[EXERCISE OBJECTIVE] Nothing but the text should be carried over: reproduce all the data exactly and leave out every image.

-=-=-

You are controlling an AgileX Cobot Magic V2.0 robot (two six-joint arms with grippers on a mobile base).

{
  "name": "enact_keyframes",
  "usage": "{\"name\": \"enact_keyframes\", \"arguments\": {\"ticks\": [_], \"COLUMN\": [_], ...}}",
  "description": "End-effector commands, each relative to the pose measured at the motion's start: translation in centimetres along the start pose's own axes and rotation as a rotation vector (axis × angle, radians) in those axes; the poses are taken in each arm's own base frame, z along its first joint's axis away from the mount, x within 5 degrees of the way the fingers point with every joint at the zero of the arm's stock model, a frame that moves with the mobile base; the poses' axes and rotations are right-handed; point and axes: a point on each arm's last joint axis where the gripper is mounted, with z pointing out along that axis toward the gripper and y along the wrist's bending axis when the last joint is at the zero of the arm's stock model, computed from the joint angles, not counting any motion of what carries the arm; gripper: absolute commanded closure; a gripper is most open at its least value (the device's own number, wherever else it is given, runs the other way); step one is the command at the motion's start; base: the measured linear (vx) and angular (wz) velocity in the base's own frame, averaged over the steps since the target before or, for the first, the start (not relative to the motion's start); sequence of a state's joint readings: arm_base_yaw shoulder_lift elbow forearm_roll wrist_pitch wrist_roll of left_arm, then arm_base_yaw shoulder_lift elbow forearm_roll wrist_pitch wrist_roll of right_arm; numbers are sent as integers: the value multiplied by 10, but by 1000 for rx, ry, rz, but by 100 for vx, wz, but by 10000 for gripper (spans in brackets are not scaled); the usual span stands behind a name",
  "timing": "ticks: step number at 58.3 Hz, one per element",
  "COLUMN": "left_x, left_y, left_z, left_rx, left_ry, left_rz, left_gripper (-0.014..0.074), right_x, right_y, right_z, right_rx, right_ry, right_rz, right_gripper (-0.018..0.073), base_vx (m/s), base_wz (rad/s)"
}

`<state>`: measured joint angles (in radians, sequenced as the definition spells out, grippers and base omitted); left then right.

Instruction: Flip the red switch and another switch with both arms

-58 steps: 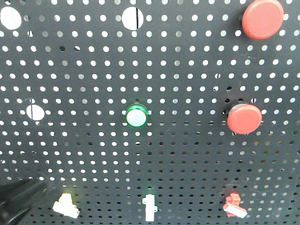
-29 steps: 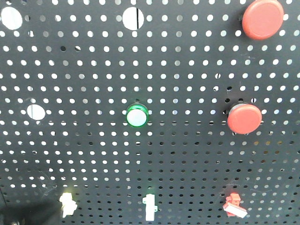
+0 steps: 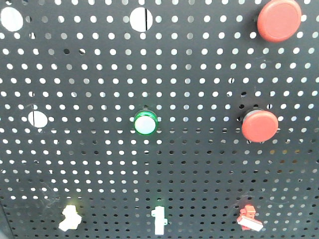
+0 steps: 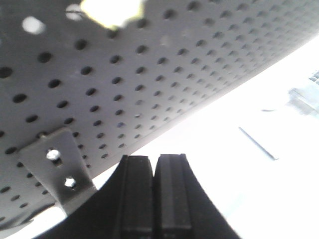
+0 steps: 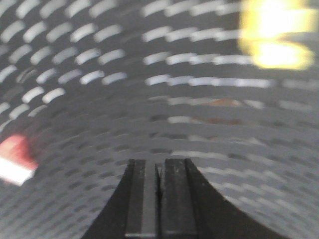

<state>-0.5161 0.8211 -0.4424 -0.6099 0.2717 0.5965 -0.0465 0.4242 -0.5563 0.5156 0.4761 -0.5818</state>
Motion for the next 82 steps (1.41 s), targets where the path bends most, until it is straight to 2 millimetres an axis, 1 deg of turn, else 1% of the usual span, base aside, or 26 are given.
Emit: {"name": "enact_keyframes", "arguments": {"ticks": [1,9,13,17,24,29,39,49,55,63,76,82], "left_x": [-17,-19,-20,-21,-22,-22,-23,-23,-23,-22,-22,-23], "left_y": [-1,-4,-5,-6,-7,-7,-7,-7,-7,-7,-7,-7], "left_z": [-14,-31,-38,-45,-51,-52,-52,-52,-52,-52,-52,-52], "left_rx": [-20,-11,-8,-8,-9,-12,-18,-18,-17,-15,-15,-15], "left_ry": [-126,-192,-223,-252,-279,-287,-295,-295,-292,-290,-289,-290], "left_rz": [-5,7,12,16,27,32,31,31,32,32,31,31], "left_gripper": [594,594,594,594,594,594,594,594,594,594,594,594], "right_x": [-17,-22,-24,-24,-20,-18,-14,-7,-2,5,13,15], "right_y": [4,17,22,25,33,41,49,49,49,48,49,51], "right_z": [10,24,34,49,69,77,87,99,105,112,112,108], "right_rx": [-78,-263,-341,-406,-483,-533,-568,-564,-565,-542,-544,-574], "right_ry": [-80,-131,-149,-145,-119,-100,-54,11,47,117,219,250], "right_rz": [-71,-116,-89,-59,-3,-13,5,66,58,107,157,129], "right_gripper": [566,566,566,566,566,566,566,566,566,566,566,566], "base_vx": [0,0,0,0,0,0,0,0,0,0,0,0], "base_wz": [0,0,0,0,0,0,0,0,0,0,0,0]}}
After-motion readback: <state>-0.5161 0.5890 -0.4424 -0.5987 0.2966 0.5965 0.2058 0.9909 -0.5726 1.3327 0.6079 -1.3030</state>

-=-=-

[WRITTEN SOLUTION]
You are controlling an AgileX Cobot Magic V2.0 robot (two six-joint arms with grippers on a mobile base).

{
  "name": "enact_keyframes",
  "usage": "{\"name\": \"enact_keyframes\", \"arguments\": {\"ticks\": [_], \"COLUMN\": [_], ...}}",
  "description": "End-effector commands, each relative to the pose measured at the motion's start: translation in centimetres along the start pose's own axes and rotation as a rotation vector (axis × angle, radians) in those axes; the poses are taken in each arm's own base frame, z along its first joint's axis away from the mount, x within 5 degrees of the way the fingers point with every joint at the zero of the arm's stock model, a frame that moves with the mobile base; the poses' axes and rotations are right-handed; point and axes: a point on each arm's last joint axis where the gripper is mounted, with z pointing out along that axis toward the gripper and y along the wrist's bending axis when the last joint is at the zero of the arm's stock model, computed from the joint angles, not counting any motion of what carries the arm; gripper: absolute commanded closure; a gripper is most open at its least value (the device's own number, wherever else it is given, runs the other way); step one is the command at the motion's start; base: the measured linear (vx) and angular (wz) velocity in the base's own frame, averaged over the steps since the target before or, for the first, the start (not relative to the motion's start); sequence of a state's joint readings: arm_base_yaw shoulder_lift elbow forearm_roll wrist_pitch wrist_roll of left_arm, then arm_base_yaw shoulder_lift elbow forearm_roll wrist_pitch wrist_roll of right_arm; numbers are sent as integers: the value multiplied by 10, but by 1000 for rx, ry, rz, but by 100 for vx, wz, but by 10000 for gripper (spans in brackets are not scaled); the usual span stands behind a name",
  "timing": "ticks: step number at 58.3 Hz, one per element",
  "COLUMN": "left_x, left_y, left_z, left_rx, left_ry, left_rz, left_gripper (-0.014..0.074), right_x, right_y, right_z, right_rx, right_ry, right_rz, right_gripper (-0.018..0.073), base_vx (m/s), base_wz (rad/s)"
}

`<state>`: measured joint angles (in radians, sequenced as the definition spells out, grippers and base omitted); left then right.

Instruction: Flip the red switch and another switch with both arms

-58 steps: 
-29 steps: 
+0 steps: 
+0 steps: 
+0 steps: 

<state>-0.5161 0.8211 -0.4424 -0.6099 0.2717 0.5965 -0.0465 0.4242 -0.5563 0.5156 0.4761 -0.5818</state>
Motion for the next 82 steps (1.41 s), targets where the path bends most, until it is straight to 2 millimetres an axis, 1 deg of turn, else 1% of the usual span, base aside, or 26 are given.
Emit: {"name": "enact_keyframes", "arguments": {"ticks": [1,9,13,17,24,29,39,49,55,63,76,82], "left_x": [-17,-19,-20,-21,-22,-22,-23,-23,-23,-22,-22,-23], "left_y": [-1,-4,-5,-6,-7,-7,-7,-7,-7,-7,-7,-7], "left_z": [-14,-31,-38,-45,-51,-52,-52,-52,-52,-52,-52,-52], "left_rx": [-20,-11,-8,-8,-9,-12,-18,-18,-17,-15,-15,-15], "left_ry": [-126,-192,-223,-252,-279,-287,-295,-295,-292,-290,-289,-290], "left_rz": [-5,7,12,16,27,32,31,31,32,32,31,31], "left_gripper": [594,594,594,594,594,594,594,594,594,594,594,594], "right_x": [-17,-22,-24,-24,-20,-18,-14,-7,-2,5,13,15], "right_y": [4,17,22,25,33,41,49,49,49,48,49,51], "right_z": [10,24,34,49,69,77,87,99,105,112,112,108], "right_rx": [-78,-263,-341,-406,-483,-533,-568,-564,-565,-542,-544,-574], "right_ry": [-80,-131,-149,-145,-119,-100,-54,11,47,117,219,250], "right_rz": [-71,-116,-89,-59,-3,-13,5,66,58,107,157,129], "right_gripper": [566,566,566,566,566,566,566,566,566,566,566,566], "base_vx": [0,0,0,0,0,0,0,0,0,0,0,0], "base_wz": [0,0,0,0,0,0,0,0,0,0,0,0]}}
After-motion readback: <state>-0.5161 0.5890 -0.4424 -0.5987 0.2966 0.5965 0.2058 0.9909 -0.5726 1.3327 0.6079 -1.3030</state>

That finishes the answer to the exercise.